近年は映画『シン・ゴジラ』(2016)や『万引き家族』(2018)などでも存在感を示す名優・柄本明。その柄本の21年前のインタビューを以下に引用したい(朝日新聞のPR誌「暮らしの風」の “わが青春の一枚” 欄に掲載されたもの)。この当時は今村昌平監督『カンゾー先生』(1998)の主演に急遽抜擢されたころであった。
商社で営業マンをやっているときに、仕事の先輩に早稲田小劇場に連れていかれてね。ゴーリキーの『どん底』の翻案の芝居。すっごくおもしろくって、2年間勤めた会社をあっさり辞めちゃいました。
アングラ演劇が全盛で、アナーキーなにおいがして…。役者になりたいというより、ああいう場所に自分の身を置きたいという感じだった。
いわゆる演劇青年っていうのとは違うと思いますよ。ぼくは「感動を与える」みたいな、熱い感じがどうも苦手でね。当時盛んだった学生運動も嫌いだったんです。「おまえはそんなに偉いのか」と思ってしまう。ぼくは大学に行ってませんからね。都立の工業高校を出て働き出したんです。インテリ連中が高みに立って声高に叫ぶのが、ものすごくイヤで。家が貧しかったこともあるんでしょうね。
この写真は二十二、三歳のころだと思う。無職のままで「マールイ」という劇団に出入りしていたころ。先輩の紹介で大道具のバイトをしていた。
後にバイト先で演出家の串田和美さんに声をかけられ、「自由劇場」の芝居に出演することになって、それが役者としての始まり。そのとき知り合ったベンガルや綾田俊樹らと作ったのが、「東京乾電池」です。「もっとくだらないヤツやろうよ」ってね。旗揚げしてもう22年です。
これだけ続いたのは、アマチュア演劇の良さみたいなものでしょうか。自分たちがやりたいことを追求できる。これだと思ってやったことが、実は「手にすくった水」みたいなもので、つかみどころがないからおもしろいんですね。
芝居ってね、ずっと続けていくとつい学んでしまうものなんだ。とにかく悪達者な芸を覚えてしまう。不安で恥ずかしくてしようがないってことを大事にする人のほうが、見るに値するという感じがします。

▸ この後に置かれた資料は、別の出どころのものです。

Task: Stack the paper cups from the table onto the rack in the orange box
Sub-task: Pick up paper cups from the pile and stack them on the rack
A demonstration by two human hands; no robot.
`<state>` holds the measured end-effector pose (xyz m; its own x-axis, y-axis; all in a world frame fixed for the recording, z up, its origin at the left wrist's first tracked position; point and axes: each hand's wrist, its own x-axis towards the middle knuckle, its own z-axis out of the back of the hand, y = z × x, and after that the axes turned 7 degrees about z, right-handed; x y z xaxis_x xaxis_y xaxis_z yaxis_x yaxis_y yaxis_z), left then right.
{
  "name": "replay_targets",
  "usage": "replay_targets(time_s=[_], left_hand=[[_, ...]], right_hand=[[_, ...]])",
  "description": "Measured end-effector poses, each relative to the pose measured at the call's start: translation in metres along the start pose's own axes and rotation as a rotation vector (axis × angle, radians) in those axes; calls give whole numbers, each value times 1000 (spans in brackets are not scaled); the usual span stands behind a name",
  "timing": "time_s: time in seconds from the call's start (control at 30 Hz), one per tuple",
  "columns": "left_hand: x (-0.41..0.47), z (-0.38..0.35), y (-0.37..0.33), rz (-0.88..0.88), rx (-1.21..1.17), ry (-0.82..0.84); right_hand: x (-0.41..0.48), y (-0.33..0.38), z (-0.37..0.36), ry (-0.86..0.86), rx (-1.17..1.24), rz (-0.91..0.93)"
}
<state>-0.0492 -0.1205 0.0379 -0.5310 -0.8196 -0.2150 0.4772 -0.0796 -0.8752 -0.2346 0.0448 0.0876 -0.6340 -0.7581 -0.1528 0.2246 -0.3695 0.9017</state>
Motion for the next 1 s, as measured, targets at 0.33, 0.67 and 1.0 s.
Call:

昨年の『うなぎ』、今週公開の『カンゾー先生』と続けて今村昌平監督の映画に出させてもらいました。監督の「スタート」がかかると空気が一変する。「下手な小細工はきかないぞ」と、すべてが見抜かれ、裸にされるような怖さを味わいました。
以上、「暮らしの風」1998年10月号より引用。